School

School jokes

Me walking in to the office:

Principal: Tell me what you did?

Me: I told the special ed kid that the 4th story window was an end portal...

Why did the AI go to school?

To upgrade from "Artificially Intelligent" to "Artificially Hilarious"!

Ha ha ha. It is so funny. I hope you enjoy, fellow humans.

When you accidentally turn in your suicide note instead of your essay to the teacher, but she still gives you an A.

What starts with S and ends with S? STUPID HOMEWORK NEVER ENDS.

What starts with C and ends with K? Children do not cook.

What did you think I was going to say? How bold of you to assume.

What’s the difference between a feminist and a school shooter?

A school shooter actually makes an impact on its targets.

If I were a history teacher, I’d make the two twins stand up and throw a paper airplane at them.

What do a mag and a clip have in common? They are both good at school.

I asked my Dad the other day, "At what age is it okay to have sex with girls?"

He replied, "When they leave school, son, they are legal."

Apparently, 3:15 p.m. is not what he meant.
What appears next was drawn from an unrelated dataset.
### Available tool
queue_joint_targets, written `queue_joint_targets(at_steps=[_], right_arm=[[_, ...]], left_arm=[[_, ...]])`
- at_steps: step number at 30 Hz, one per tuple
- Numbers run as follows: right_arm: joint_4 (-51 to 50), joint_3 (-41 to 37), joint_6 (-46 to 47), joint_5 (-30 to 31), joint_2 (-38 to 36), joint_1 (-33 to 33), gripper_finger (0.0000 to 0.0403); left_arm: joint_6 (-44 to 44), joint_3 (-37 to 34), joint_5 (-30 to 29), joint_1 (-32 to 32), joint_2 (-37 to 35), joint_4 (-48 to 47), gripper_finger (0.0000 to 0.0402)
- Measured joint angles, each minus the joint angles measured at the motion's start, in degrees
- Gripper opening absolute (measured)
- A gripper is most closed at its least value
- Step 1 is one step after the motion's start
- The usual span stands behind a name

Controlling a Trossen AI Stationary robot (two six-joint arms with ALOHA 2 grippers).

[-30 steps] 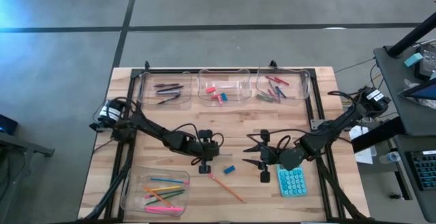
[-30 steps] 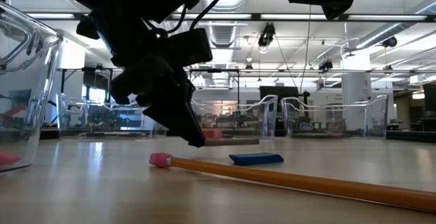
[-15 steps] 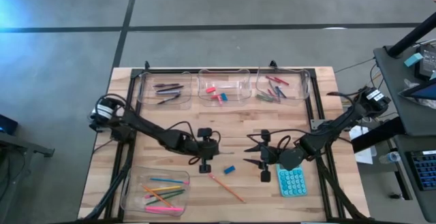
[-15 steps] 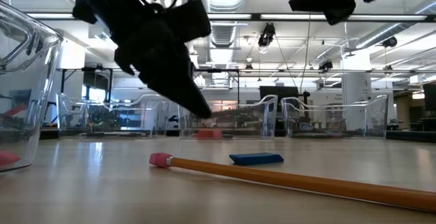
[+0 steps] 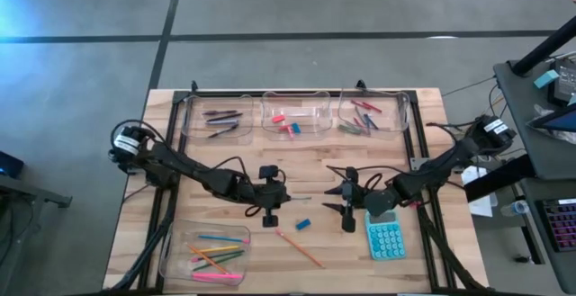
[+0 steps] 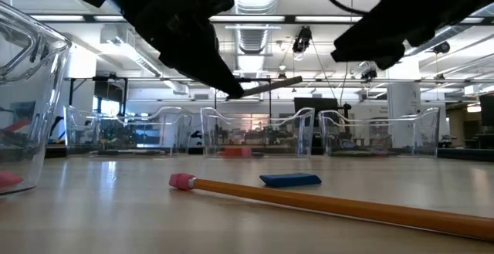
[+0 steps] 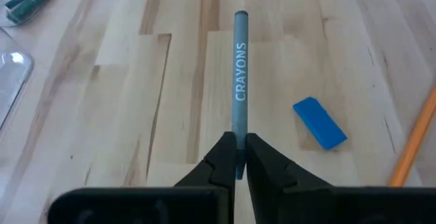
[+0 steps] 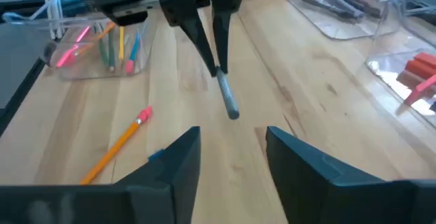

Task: Sort crayons/erasers/pens/pencils in bins
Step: Put the gray crayon into the top right transparent bin

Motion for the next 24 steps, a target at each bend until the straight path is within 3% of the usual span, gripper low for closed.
queue_joint_targets(at_steps=[10,24], right_arm=[[5.77,0.57,-1.23,-0.10,6.20,-2.03,0.0222],[12.99,3.43,-3.46,-4.70,14.15,-6.19,0.0219]], left_arm=[[0.11,-0.02,0.02,0.00,-0.04,-0.08,0.0005],[0.09,0.20,0.10,-0.35,-0.05,-0.01,0.0005]])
In middle school, we had to create words with magnet letters. Some kid laid the word "Animal Therapist". I changed one space and got sent home :/

Don’t you hate it when you are driving in a school zone and the speed bump starts screaming?

My parents told me that I should go hang with my friends and get out of the house.

So I called some of my friends and told them to meet me in the school yard. One said, "What tree?"

I replied, "You’ll know when you get here!"

My parents never said how they wanted us to hangout.